Tracking the heart progenitor/stem cell niche(s) at steady-state vs. myocardial-infarction
Abstract
Following ischemic injury, the myocardium undergoes extensive cardiomyocyte loss, scar formation and ventricular remodeling, which can eventually lead to heart failure, a major cause of morbidity and mortality worldwide. Implementation of myocardial infarction experimental models is critical to dissect the pathophysiological mechanisms of left ventricle remodeling and progressive heart failure. Moreover, these models are tools for the identification and validation of novel pharmacological-, and cellular-based cardiovascular therapies, whose ultimate goal is to prevent and/or revert this devastating condition. In the herein work an experimental mouse model of myocardial infarction implemented in our laboratory, by permanent ligation of left anterior descending coronary artery, was validated through histological and functional assessment.

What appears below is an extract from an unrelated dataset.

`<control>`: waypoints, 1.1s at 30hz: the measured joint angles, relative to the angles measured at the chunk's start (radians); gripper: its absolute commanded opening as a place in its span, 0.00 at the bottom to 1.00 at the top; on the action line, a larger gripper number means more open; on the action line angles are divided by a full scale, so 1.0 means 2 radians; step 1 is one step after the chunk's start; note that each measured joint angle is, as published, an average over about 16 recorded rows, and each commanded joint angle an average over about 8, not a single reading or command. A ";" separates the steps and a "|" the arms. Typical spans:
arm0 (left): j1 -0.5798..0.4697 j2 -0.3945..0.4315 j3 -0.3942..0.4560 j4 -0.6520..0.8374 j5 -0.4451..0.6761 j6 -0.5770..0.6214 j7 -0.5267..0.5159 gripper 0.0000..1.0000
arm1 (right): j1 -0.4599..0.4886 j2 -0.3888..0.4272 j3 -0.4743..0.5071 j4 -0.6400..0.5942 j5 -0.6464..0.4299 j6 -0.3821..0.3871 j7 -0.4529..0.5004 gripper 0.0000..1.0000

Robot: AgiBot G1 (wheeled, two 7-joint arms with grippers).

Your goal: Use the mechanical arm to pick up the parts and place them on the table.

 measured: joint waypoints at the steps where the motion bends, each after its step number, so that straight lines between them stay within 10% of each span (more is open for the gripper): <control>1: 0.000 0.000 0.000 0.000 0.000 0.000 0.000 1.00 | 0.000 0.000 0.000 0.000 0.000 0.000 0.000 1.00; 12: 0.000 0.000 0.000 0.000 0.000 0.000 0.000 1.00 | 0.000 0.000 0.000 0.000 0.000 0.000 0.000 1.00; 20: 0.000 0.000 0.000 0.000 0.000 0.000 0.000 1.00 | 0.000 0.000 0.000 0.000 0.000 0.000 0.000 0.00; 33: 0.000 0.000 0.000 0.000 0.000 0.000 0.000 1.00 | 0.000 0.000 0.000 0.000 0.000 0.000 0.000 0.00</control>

Since the identification of the adult myocardium Sca-1pos, c-Kitpos and/or MDR1pos progenitor/stem-like cells (CPCs), the heart started to be viewed as an organ endowed with self-renewing potential. However, it remains unclear whether and how such cells contribute to cardiac tissue turnover throughout life; there is also an urgent need to clarify the role of the putative adult CPCs under pathological conditions. Therefore, exploratory work was performed to establish solid tools which will allow future detailed studies on the role of cardiovascular progenitor cells in physiological vs. injury scenarios. This will ultimately contribute to the development of novel therapeutic approaches for cardiac regeneration.